04 February 2011
It's always been one of the most uncomfortable feelings for me.
Reaching, extending, reaching....repeated attempts to make contact
no response. no argument. no overt rejection.
Things just don't work out for us to connect. Over and over again.
and the niggling thought-feeling begins to snake its way through my guts and flutter against the back of my neck...
"I'm pushing. S/He doesn't want to spend time with me."
It's not a stabbing pain like a broken heart; it's more like a nagging discomfort, like hunger.
In this wee hour of the morning, I am insomniac, trying to suss out an equation or maxim of some kind--to relieve the current discomfort and point a way forward. Something like the "If you haven't worn it in X months, get rid of it" advice of clutter consultants.
What is "X" in the realm of relationship?

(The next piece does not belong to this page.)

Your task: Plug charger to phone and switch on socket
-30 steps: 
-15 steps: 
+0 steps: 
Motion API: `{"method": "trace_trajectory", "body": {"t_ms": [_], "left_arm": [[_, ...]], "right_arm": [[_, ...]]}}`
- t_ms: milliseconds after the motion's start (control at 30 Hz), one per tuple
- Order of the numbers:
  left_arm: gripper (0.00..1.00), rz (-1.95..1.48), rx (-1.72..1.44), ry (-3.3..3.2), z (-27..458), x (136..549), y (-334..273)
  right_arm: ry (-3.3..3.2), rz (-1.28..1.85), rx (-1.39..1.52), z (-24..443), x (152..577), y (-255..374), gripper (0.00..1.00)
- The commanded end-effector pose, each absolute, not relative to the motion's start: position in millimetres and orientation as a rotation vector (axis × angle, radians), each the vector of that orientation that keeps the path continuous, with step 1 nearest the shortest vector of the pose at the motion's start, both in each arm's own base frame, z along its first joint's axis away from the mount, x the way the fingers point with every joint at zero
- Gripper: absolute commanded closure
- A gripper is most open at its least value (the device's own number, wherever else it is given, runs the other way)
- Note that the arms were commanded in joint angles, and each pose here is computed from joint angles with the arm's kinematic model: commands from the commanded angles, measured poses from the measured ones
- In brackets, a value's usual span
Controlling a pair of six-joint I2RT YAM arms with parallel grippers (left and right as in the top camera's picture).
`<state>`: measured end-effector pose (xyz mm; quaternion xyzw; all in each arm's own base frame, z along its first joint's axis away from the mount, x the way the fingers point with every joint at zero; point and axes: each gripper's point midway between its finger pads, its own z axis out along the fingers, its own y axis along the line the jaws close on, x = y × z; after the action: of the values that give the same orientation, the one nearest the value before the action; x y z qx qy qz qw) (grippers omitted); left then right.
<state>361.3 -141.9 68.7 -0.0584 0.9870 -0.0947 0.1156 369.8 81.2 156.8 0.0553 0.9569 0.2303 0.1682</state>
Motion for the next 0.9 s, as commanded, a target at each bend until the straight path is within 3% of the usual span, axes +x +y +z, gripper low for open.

Is it the same quantity for all kinds of relationships?
If you've made the last X overtures, it's time to let go.
Or if it feels wrong to call again, it is.
Maybe there's no graceful or painless way to say goodbye.
Can't there be a bit of warning? Or some way to acknowledge that we are nearing the end?
It makes me crazy that nothing looked different the last time we were together--the embraces and laughter and talking-with-eyes all unchanged, just they way it's always been for five, ten, 15 years...yet, we walk away from the encounter and you never again call or return my call. From seeming intimacy and camaraderie to utter indifference---just like that.
I don't understand.
It's not the way I do it.
Would it be helpful to make coffee right now?